#### What is expected
Reproduce the whole listing that follows, exactly as it stands.

○ ○ ○

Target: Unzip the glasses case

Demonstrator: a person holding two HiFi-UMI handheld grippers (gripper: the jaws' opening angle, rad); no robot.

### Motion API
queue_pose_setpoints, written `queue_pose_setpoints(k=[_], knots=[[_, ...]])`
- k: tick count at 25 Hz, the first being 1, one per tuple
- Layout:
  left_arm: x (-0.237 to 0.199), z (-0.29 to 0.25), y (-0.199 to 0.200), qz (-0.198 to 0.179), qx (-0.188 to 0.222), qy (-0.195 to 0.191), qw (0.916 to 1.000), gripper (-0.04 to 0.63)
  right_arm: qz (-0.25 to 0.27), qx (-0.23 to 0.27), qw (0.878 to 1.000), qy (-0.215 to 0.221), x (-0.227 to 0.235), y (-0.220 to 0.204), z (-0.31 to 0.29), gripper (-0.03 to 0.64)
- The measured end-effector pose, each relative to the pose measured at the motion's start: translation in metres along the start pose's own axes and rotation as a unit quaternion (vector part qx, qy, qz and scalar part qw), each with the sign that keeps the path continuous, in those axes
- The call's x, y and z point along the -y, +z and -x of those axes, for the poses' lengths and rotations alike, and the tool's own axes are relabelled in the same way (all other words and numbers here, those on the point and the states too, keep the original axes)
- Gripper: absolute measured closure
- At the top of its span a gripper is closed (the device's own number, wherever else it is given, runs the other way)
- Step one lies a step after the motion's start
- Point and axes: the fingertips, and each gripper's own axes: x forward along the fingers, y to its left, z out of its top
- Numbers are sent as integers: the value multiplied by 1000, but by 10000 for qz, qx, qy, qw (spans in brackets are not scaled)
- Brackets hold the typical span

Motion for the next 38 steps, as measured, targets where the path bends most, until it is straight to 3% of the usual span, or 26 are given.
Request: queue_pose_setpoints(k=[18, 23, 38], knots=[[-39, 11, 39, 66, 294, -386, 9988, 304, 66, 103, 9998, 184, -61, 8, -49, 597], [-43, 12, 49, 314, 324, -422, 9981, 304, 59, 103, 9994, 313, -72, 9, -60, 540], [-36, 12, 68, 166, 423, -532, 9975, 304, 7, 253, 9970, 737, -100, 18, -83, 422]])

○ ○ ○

#### Problem solution
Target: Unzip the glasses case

Demonstrator: a person holding two HiFi-UMI handheld grippers (gripper: the jaws' opening angle, rad); no robot.

### Motion API
queue_pose_setpoints, written `queue_pose_setpoints(k=[_], knots=[[_, ...]])`
- k: tick count at 25 Hz, the first being 1, one per tuple
- Layout:
  left_arm: x (-0.237 to 0.199), z (-0.29 to 0.25), y (-0.199 to 0.200), qz (-0.198 to 0.179), qx (-0.188 to 0.222), qy (-0.195 to 0.191), qw (0.916 to 1.000), gripper (-0.04 to 0.63)
  right_arm: qz (-0.25 to 0.27), qx (-0.23 to 0.27), qw (0.878 to 1.000), qy (-0.215 to 0.221), x (-0.227 to 0.235), y (-0.220 to 0.204), z (-0.31 to 0.29), gripper (-0.03 to 0.64)
- The measured end-effector pose, each relative to the pose measured at the motion's start: translation in metres along the start pose's own axes and rotation as a unit quaternion (vector part qx, qy, qz and scalar part qw), each with the sign that keeps the path continuous, in those axes
- The call's x, y and z point along the -y, +z and -x of those axes, for the poses' lengths and rotations alike, and the tool's own axes are relabelled in the same way (all other words and numbers here, those on the point and the states too, keep the original axes)
- Gripper: absolute measured closure
- At the top of its span a gripper is closed (the device's own number, wherever else it is given, runs the other way)
- Step one lies a step after the motion's start
- Point and axes: the fingertips, and each gripper's own axes: x forward along the fingers, y to its left, z out of its top
- Numbers are sent as integers: the value multiplied by 1000, but by 10000 for qz, qx, qy, qw (spans in brackets are not scaled)
- Brackets hold the typical span

Motion for the next 38 steps, as measured, targets where the path bends most, until it is straight to 3% of the usual span, or 26 are given.
Request: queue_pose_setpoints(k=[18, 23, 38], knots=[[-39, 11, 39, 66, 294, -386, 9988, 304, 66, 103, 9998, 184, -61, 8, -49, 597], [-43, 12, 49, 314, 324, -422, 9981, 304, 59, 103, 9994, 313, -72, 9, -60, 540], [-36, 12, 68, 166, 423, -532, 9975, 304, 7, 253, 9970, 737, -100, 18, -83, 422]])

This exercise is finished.